Tuesday, September 2, 2008

Indo-US Nuke Deal: Some more facts

Prove me wrong (ofcourse with facts and figures), I'd feel extremely happy to change my opinion. I just want to keep the facts infront of people.

Nuclear power will be critical for the country’s long-term energy security, no doubt on that. It is important to understand that the n-deal cannot be central to achieving our 3-stage nuclear power programme. Even Dr Anil Kakodkar calls import n-power to be an “additionality” to the long-term projections for our indigenous nuclear capacity.

We want Plutonium out of our first stage, PHWRs contribute that for our 2nd stage. Even LWRs are expected to do so. But do you know that LWRs will not give as much plutonium as PHWRs give..?? (I dont have much data on these proportions, if some body can subsantiate, I'd be thankful. Even I'd feel happy to be "proved" wrong..!!). So if we are very much dependant on importing LWRs, it may ultimately reduce attention towards PHWRs, hence plutonium; which will ultimately affect the 2nd stage of our 3 stage programme. So the affects will be seen in long term.

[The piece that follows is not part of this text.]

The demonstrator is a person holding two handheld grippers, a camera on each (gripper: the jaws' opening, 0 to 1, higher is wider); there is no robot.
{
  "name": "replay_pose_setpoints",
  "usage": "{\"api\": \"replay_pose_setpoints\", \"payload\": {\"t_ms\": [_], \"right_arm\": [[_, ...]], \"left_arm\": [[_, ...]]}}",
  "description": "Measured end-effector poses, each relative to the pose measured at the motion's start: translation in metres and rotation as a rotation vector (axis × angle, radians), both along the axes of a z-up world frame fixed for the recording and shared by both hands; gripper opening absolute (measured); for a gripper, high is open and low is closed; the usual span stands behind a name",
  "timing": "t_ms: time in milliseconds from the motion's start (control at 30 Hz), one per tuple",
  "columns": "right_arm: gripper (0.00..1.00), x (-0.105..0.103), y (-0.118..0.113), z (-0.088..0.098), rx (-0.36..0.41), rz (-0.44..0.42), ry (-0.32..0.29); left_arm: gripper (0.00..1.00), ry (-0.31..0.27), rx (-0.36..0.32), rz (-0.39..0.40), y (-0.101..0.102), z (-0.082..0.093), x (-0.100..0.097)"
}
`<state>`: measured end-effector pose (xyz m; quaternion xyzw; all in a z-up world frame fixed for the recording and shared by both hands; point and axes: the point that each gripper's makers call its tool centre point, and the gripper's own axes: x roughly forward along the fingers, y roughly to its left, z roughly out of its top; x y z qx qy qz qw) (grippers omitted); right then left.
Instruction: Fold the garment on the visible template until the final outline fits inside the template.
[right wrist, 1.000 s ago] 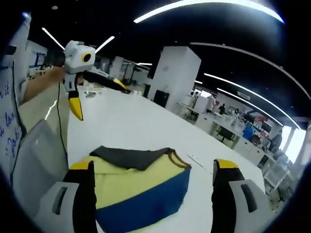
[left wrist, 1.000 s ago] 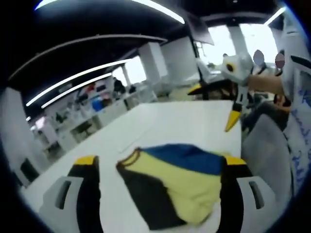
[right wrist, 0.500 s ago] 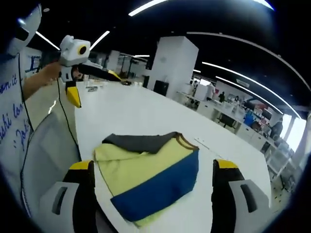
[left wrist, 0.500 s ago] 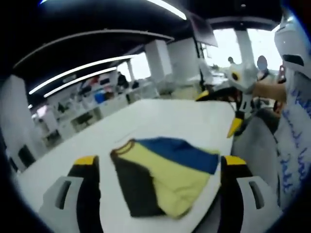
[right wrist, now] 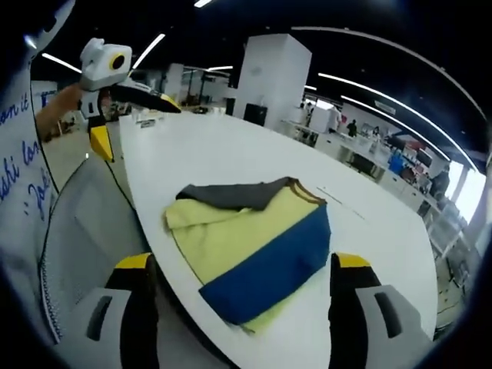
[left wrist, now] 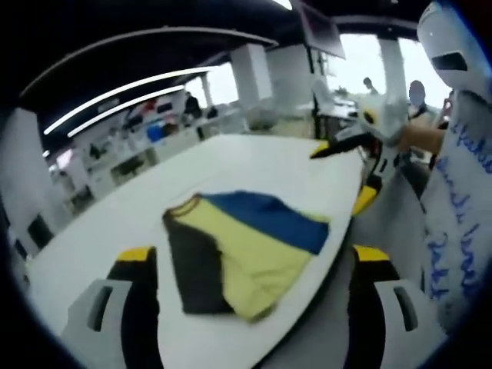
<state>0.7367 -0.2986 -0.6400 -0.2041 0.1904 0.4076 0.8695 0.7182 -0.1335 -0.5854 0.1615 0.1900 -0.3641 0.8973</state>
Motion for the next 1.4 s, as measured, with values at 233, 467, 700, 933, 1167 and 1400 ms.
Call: {"api": "replay_pose_setpoints", "payload": {"t_ms": [233, 467, 700, 933, 1167, 1400], "right_arm": [[0.9, -0.013, -0.004, -0.015, -0.029, -0.019, 0.05], [0.9, -0.023, -0.005, -0.023, -0.014, -0.038, 0.107], [0.88, -0.024, 0.003, -0.031, -0.082, -0.008, 0.097], [0.72, -0.019, 0.0, -0.035, -0.127, -0.005, 0.101], [0.48, -0.02, 0.031, -0.049, -0.057, 0.095, 0.216], [0.32, -0.027, 0.037, -0.079, -0.124, 0.221, 0.298]], "left_arm": [[1.0, 0.044, -0.02, 0.015, 0.0, -0.007, -0.007], [1.0, 0.04, -0.042, 0.03, 0.004, -0.003, -0.011], [1.0, 0.032, -0.048, 0.046, 0.008, 0.002, -0.013], [0.99, 0.013, -0.073, 0.066, 0.012, 0.008, -0.012], [0.99, 0.019, -0.127, 0.061, 0.009, 0.013, -0.015], [0.98, 0.001, -0.125, 0.074, 0.011, 0.016, -0.015]]}}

Now comes energy security. All will agree that less than 10% nuclear contribution cannot be termed "critical". It stands to reason, therefore, that n-agreement cannot meet the energy needs. If there is no import contribution, it is certainly possible to live with a 5% n-component. May be, it will be prudent to import coal and natural gas and implement new thermal and gas-based projects to meet energy needs.

I certainly dont support coal for long term needs, but instead of giving a nod to the Nuclear imports, I'd certainly like to invest all that money which is planned for nuclear imports to be invested in Solar Power R&D/installations, which has all the abilities to cater long term needs. Indeed for our short/medium term needs, coal/gas is a must.

Imports would become necessary only if 2nd stage does not succeed as envisaged and consequently the 3rd stage fails to take off. The only option then would be to expand the PHWRs and LWRs base, may be using imported uranium and LWRs. But then long term reliance on n-power would not be a correct option to think for. So from this perspective, imported nuclear power is not essential at this point of time. If some additional power can come in without any attendant constraints (policy-related compromises), it is acceptable.

The current requirement of natural uranium is about 600 tonnes a year and the current production is less than half that. However, the augmentation made will ease the crunch significantly in about 6 months, if DAE officials are to believed. UCIL is investing Rs.3,100 crore to open new mines and set up processing plants in Jharkhand, AP and Meghalaya. In Jharkhand alone, Rs.650 crore is being invested. Investment of Rs.1,800 crore is proposed for setting up two uranium mining plants in AP.

The CAG of India observed in 1999 that one of the main reasons for the DAE falling short of the original target of 10,000 MWe by 2000 was the large shortfall in government funding in 1980s & 1990s. Surprisingly Manmohan Singh was the Finance Minister and Montek Singh Ahluwalia was the Secretary for Economic Affairs and Finance Secretary during 1990s. Strangely now, in their new-found faith in nuclear power, they are championing the cause, but through imports!
Coming to the cost components. Importing would be much costlier (about 9 crore/MWe "without the interest" during construction on the borrowed amount) than the capital cost of indigenous PHWRs at about Rs.7 crore/MWe. The price of processed and fabricated uranium fuel is $1,625/kg. A 1000 MWe LWR requires nearly 1000 tonnes of uranium fuel over its lifetime, which means an additional $1,625 million over the $2,000 million capital cost, if fuel is to be stocked for a lifetime. This in the current exchange rates amounts to Rs 9310 crores for building & running 1 LWR...!!!

Let's assume that such large resources can be raised through the market; dont you think the money would be better spent in implementing a wider base of the PHWRs, in increasing production of domestic uranium resources, and in spending some part of it towards the Solar Power, which is mis-interpreted to be costly, in the scenario when we are ready to push thousands of crores of rupees importing nuclear power...????????